CPAs should review the taxability of a taxpayer’s products to determine if they are TTAs that qualify for a sales and use tax exemption and may be eligible for a refund.
Pennsylvania Court Case on Nonbusiness Income and NOL Carryovers
The Pennsylvania Commonwealth Court has held that the amount realized from the partial liquidation of a limited partnership interest (LPI) was nonbusiness income not subject to apportionment. The court also ruled that Pennsylvania’s cap on the use of net operating loss (NOL) carryovers violated the Uniformity Clause of the Pennsylvania Constitution [RB Alden Corp. v. Commonwealth of Pennsylvania (Pa. Comm. Ct., No. 73 F.R. 2011 (6/15/2016))].

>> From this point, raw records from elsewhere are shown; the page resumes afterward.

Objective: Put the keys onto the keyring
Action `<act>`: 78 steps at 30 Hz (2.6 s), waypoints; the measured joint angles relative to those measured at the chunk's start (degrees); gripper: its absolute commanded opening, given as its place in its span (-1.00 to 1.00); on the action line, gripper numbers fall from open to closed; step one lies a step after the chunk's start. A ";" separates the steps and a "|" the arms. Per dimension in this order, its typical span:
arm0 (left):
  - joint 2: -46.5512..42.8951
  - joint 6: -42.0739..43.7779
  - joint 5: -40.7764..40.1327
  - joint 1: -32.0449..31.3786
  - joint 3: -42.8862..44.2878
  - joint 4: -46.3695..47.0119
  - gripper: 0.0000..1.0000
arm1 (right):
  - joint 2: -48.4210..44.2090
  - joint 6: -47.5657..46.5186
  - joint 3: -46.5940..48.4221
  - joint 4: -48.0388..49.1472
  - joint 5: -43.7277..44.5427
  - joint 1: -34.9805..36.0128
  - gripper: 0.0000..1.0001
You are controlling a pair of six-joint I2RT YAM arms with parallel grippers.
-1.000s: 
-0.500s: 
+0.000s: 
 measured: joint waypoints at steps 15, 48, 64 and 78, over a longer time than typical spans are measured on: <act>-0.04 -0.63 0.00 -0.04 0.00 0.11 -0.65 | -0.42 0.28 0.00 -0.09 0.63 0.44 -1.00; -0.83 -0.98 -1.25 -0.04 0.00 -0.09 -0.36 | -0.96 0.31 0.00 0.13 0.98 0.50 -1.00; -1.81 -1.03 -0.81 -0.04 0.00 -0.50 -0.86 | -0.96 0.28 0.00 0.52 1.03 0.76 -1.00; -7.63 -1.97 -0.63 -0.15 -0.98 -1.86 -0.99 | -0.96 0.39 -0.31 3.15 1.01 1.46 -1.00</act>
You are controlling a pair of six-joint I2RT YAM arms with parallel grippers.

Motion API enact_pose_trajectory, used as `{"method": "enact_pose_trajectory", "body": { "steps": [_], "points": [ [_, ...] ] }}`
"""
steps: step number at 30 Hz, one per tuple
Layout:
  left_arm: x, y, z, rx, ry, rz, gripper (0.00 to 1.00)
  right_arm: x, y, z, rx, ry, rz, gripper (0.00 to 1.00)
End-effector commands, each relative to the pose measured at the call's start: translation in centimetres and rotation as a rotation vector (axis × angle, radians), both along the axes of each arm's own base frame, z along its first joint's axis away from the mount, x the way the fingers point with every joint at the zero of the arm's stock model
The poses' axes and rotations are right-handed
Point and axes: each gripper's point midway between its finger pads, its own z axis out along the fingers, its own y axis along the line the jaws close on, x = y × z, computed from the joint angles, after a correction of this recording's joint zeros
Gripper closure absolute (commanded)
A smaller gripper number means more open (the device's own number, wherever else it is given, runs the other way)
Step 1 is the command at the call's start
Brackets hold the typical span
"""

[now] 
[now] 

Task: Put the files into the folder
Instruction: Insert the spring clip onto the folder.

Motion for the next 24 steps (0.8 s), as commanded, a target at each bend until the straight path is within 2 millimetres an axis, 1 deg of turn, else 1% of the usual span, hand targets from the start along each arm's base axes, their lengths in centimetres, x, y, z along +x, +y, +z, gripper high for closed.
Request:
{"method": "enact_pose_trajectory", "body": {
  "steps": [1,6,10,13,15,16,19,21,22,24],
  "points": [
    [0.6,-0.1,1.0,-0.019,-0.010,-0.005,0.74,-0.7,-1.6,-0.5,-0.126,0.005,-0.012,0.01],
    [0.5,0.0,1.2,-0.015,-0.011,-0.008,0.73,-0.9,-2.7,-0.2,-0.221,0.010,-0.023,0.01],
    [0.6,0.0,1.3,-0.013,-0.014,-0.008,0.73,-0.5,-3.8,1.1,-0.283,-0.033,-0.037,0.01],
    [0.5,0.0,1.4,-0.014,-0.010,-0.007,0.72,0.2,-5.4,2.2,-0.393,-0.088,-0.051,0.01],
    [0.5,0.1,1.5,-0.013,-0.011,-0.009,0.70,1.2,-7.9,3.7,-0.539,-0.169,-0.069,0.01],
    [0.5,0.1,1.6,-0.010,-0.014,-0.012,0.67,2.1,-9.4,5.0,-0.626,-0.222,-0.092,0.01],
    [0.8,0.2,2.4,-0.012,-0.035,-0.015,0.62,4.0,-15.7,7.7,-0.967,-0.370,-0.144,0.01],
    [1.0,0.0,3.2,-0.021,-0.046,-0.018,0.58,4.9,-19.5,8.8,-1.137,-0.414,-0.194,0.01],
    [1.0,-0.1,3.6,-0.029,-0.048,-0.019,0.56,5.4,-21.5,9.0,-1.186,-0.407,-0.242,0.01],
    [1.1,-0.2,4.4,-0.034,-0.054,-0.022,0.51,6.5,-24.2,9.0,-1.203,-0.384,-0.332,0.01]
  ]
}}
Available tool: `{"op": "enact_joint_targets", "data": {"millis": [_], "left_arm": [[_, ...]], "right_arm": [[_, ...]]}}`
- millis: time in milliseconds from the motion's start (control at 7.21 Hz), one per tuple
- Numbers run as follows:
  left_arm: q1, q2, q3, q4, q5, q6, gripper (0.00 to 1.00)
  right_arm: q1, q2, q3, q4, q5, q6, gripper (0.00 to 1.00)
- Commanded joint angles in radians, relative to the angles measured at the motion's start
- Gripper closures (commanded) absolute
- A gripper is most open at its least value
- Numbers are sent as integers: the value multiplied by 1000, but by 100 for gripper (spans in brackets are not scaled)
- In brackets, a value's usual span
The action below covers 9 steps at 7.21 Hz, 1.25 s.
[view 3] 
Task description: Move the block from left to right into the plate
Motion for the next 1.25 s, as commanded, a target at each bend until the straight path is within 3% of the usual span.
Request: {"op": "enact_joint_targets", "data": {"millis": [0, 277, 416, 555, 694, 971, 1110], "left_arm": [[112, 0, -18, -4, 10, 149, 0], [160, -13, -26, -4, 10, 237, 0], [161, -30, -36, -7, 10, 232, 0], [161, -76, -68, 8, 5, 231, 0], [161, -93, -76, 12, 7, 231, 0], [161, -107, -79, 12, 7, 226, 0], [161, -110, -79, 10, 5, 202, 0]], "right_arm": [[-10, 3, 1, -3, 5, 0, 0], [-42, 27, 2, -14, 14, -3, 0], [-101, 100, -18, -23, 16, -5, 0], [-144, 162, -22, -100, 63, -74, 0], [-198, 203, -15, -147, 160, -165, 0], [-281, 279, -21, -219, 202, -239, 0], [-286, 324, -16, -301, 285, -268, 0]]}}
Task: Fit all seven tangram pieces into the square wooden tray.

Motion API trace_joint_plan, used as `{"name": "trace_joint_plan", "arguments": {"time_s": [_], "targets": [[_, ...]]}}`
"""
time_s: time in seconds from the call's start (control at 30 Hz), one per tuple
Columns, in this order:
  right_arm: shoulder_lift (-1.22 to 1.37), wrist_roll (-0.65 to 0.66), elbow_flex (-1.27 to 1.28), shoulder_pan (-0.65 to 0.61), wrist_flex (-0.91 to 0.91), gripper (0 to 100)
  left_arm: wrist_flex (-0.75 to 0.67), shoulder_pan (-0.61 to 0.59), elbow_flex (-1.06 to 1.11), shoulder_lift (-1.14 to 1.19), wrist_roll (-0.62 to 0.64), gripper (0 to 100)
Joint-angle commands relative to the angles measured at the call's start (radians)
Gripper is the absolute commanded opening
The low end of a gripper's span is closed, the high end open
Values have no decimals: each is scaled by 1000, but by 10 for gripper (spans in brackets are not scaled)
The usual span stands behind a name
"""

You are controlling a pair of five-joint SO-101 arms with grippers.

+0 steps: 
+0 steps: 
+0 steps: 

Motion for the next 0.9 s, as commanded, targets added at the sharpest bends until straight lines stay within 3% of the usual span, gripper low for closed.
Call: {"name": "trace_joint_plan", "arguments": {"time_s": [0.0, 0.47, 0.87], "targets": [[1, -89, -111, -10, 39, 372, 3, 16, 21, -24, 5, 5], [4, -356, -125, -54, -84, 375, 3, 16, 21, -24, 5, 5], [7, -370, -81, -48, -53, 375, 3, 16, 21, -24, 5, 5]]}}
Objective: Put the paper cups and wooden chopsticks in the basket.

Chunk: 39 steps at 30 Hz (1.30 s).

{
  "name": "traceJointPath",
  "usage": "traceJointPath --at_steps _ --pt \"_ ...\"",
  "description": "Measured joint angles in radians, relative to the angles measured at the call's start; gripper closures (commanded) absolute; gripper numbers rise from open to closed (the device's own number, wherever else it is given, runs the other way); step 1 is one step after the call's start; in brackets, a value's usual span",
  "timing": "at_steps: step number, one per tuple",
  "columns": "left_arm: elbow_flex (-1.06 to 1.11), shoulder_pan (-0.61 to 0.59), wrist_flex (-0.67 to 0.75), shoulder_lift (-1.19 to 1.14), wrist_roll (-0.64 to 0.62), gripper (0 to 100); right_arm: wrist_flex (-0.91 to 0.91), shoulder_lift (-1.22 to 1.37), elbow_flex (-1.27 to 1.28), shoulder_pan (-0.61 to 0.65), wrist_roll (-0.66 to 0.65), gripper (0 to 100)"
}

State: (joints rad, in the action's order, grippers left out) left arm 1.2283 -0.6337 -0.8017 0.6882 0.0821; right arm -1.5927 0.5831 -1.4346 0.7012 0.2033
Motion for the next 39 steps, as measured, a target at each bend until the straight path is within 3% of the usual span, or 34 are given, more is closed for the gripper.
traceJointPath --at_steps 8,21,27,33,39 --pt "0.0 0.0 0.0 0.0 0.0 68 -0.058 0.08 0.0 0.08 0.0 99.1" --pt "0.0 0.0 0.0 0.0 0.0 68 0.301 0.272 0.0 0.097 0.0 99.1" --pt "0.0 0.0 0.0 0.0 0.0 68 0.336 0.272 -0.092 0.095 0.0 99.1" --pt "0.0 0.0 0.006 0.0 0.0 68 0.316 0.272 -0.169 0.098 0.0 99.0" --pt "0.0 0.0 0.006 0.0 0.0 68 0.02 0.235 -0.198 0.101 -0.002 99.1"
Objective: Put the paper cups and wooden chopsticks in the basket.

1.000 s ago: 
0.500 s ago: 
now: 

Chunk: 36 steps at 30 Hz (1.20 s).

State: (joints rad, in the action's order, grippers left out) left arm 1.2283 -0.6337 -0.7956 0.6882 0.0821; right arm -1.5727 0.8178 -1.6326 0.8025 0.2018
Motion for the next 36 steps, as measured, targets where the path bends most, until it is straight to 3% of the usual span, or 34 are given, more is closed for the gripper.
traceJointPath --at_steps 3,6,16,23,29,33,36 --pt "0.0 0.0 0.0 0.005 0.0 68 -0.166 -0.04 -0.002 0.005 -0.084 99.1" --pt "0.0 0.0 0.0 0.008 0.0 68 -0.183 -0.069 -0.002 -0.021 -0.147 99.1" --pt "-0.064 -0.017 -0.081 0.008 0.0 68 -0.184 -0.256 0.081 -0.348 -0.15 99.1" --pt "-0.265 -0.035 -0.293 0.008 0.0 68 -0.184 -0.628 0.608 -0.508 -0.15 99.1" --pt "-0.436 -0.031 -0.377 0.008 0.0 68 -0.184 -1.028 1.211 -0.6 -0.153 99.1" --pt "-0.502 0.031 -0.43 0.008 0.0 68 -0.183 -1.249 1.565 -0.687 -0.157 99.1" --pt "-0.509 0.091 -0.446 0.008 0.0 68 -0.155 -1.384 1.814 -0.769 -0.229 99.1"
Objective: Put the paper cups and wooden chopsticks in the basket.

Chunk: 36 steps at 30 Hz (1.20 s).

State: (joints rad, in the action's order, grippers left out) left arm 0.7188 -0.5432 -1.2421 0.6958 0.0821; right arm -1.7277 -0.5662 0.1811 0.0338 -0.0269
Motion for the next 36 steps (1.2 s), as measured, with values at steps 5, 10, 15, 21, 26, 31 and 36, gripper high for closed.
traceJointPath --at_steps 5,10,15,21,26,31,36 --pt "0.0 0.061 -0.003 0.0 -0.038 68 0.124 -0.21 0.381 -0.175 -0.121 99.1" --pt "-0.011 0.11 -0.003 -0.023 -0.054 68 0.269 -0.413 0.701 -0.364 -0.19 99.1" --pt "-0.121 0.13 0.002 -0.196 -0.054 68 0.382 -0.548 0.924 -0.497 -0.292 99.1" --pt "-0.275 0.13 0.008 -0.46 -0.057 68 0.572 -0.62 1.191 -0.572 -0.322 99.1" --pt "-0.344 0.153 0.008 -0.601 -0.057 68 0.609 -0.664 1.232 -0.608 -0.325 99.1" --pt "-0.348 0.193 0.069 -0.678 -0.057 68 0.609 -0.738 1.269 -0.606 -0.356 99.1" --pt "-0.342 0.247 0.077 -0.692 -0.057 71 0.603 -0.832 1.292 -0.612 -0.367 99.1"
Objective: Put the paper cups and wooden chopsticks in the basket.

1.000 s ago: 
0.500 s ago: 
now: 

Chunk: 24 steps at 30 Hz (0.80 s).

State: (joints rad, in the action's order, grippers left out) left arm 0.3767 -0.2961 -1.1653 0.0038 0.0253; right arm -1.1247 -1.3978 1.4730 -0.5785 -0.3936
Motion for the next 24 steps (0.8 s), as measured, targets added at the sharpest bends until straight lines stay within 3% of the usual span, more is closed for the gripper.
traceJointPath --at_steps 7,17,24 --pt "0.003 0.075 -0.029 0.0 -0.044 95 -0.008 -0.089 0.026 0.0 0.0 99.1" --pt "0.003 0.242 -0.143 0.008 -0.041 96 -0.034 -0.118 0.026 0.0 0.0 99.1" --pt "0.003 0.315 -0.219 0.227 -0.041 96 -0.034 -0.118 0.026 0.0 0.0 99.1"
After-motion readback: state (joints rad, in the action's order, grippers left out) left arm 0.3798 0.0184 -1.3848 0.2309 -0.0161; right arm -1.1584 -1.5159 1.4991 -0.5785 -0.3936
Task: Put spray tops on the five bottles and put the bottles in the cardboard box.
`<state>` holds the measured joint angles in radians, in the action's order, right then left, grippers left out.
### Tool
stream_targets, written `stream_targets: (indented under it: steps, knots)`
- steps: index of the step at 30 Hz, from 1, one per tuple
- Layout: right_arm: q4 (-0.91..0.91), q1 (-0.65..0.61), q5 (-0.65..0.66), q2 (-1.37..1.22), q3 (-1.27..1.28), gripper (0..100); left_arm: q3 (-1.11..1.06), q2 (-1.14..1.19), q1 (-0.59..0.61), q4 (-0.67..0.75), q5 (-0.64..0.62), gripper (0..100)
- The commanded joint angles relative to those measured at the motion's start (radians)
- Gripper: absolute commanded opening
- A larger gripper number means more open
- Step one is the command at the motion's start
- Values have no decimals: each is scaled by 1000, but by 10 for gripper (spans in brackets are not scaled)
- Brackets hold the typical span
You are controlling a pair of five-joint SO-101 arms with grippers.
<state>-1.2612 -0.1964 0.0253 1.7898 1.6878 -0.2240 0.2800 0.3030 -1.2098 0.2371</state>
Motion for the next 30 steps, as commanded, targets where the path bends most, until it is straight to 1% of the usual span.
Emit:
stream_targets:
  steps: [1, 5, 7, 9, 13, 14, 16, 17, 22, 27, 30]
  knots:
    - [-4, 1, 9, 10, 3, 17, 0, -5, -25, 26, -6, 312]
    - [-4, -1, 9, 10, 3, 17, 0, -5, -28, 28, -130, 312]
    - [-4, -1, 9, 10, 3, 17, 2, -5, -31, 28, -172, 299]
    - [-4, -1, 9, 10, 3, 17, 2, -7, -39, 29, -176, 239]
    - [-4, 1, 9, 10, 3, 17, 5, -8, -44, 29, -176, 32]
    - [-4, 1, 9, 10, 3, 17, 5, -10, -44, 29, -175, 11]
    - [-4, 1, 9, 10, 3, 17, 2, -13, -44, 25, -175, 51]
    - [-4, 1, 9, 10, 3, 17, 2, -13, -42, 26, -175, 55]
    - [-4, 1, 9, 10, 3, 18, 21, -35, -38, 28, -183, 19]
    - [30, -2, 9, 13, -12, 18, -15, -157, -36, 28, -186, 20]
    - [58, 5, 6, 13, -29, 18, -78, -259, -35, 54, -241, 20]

The taxpayer in Alden sold a portion of its LPI in 2006 and treated the gain as nonbusiness income. In addition, the taxpayer had accumulated NOLs from prior years of more than $2,000,000, which it had carried over to 2006. In 2009, the Pennsylvania Department of Revenue rejected both of these positions and issued a deficiency notice that was upheld on appeal by both the state’s Board of Appeals and Board of Finance and Revenue.
The taxpayer appealed the decision to the Pennsylvania Commonwealth Court, arguing that 1) the gain should be considered nonbusiness income, because the sale of the LTI was not in the ordinary course of the taxpayer’s business; and 2) limiting its NOL carryover deduction to $2 million violated the Uniformity Clause of the Pennsylvania Constitution.
The court’s decision makes it clear that gain from the sale of an LTI that is not in the ordinary course of a corporation’s business is nonbusiness income, and other corporations may have the same issue. The position that the limitation on the use of NOL carryovers violates the Uniformity Clause of the Pennsylvania Constitution may also affect a number of corporations. If a corporation is affected by this decision, it should consider filing amended returns for open years to claim refunds based on Alden. Needless to say, CPAs who have clients operating in Pennsylvania should evaluate the impact of this decision and determine if amended returns or refund claims need to be filed.
Michigan Law on Pass-Through Entity Withholding
Michigan’s House Bill 5131, recently signed into law, eliminated the requirement that flow-through entities (FTE) withhold Michigan income tax on income distributable to nonresident owners. The new law is effective for tax years beginning on or after July 1, 2016. It does not affect an FTE’s ability to file a composite return and make composite tax payments on behalf of qualifying nonresident partners, members, or shareholders. An FTE includes S corporations, partnerships, and limited liability companies; publicly traded partnerships are not FTEs.
As a result of this new law, partners, members, and shareholders of FTEs will be expected to pay their Michigan state income tax, including estimated taxes, directly to the Michigan Department of Treasury, if the FTE does not pay such tax on the partner’s, member’s, or shareholder’s behalf. FTEs subject to taxation in Michigan should notify their nonresident partners, members, or shareholders if the FTE is not making any required tax payments on their behalf, so that they can timely make the necessary estimated tax payments.